→ WHAT YOU NEED TO DO
Each line of the data must be set down again without a single difference.
>>>>>
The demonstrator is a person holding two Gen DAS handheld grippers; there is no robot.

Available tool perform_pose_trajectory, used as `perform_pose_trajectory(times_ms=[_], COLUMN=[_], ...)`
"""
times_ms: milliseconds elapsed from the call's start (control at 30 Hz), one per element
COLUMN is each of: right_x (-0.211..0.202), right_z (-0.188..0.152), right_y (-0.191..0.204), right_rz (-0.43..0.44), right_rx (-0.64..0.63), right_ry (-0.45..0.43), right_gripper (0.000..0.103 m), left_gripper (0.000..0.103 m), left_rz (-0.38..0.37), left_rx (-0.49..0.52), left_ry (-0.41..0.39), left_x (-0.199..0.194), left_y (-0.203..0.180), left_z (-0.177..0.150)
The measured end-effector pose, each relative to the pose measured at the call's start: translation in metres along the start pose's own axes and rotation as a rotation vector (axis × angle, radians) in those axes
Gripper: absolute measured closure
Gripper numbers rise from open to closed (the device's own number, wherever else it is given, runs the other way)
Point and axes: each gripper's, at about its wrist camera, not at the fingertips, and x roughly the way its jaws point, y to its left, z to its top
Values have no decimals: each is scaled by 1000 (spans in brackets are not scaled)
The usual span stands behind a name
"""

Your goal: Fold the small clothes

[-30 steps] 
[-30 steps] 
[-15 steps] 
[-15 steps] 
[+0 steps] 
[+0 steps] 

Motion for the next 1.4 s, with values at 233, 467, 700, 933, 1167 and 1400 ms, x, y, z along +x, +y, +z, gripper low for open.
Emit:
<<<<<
→ OUTPUT BELOW
The demonstrator is a person holding two Gen DAS handheld grippers; there is no robot.

Available tool perform_pose_trajectory, used as `perform_pose_trajectory(times_ms=[_], COLUMN=[_], ...)`
"""
times_ms: milliseconds elapsed from the call's start (control at 30 Hz), one per element
COLUMN is each of: right_x (-0.211..0.202), right_z (-0.188..0.152), right_y (-0.191..0.204), right_rz (-0.43..0.44), right_rx (-0.64..0.63), right_ry (-0.45..0.43), right_gripper (0.000..0.103 m), left_gripper (0.000..0.103 m), left_rz (-0.38..0.37), left_rx (-0.49..0.52), left_ry (-0.41..0.39), left_x (-0.199..0.194), left_y (-0.203..0.180), left_z (-0.177..0.150)
The measured end-effector pose, each relative to the pose measured at the call's start: translation in metres along the start pose's own axes and rotation as a rotation vector (axis × angle, radians) in those axes
Gripper: absolute measured closure
Gripper numbers rise from open to closed (the device's own number, wherever else it is given, runs the other way)
Point and axes: each gripper's, at about its wrist camera, not at the fingertips, and x roughly the way its jaws point, y to its left, z to its top
Values have no decimals: each is scaled by 1000 (spans in brackets are not scaled)
The usual span stands behind a name
"""

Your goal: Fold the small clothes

[-30 steps] 
[-30 steps] 
[-15 steps] 
[-15 steps] 
[+0 steps] 
[+0 steps] 

Motion for the next 1.4 s, with values at 233, 467, 700, 933, 1167 and 1400 ms, x, y, z along +x, +y, +z, gripper low for open.
Emit:

This response is done.